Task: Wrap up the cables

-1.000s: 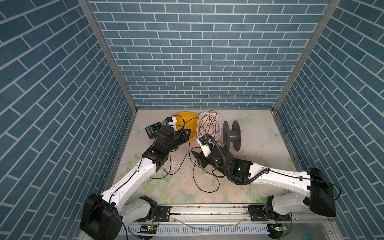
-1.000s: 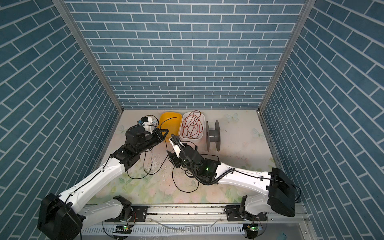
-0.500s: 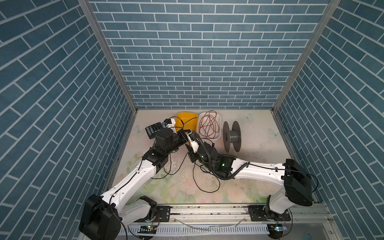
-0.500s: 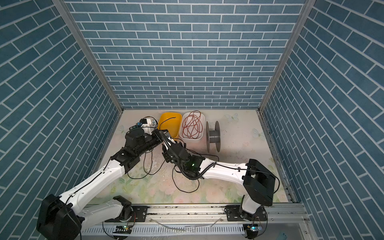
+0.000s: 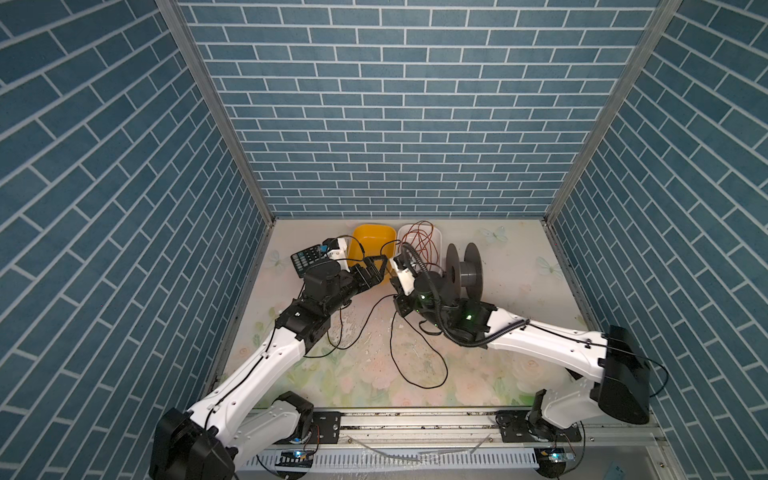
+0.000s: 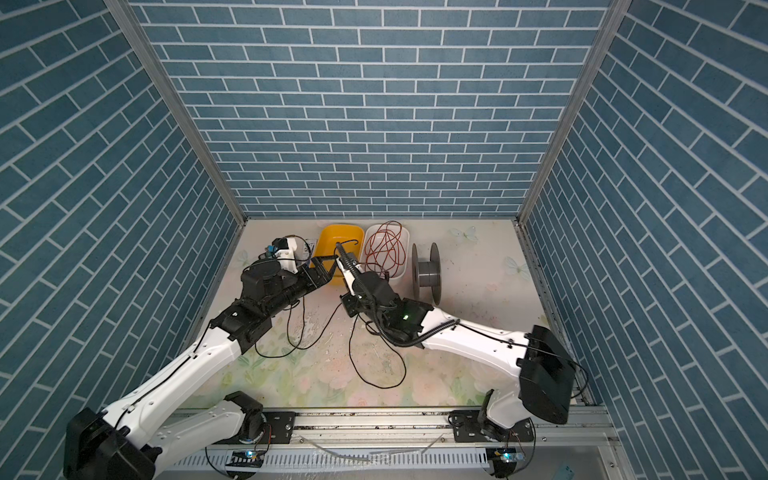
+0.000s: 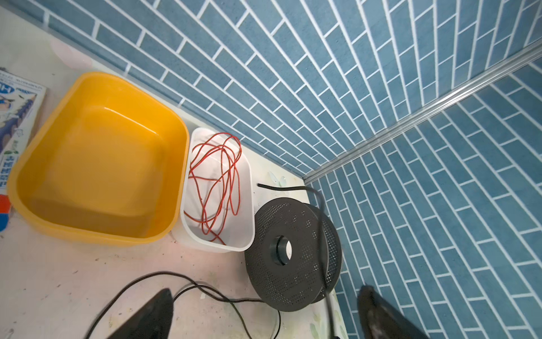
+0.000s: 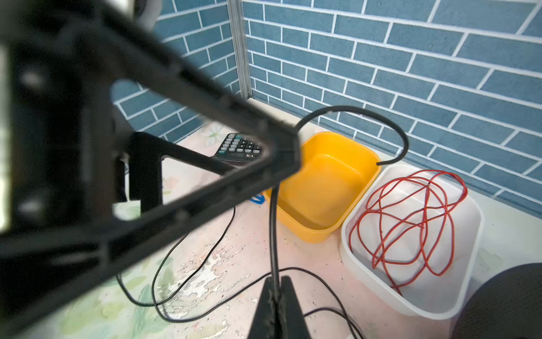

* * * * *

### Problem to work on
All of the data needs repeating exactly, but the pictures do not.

### Response to this exercise
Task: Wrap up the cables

-1.000s: 
-1.000s: 
-0.500s: 
-0.500s: 
+0.000s: 
+0.000s: 
+0.000s: 
+0.000s: 

The requested output has been given in full.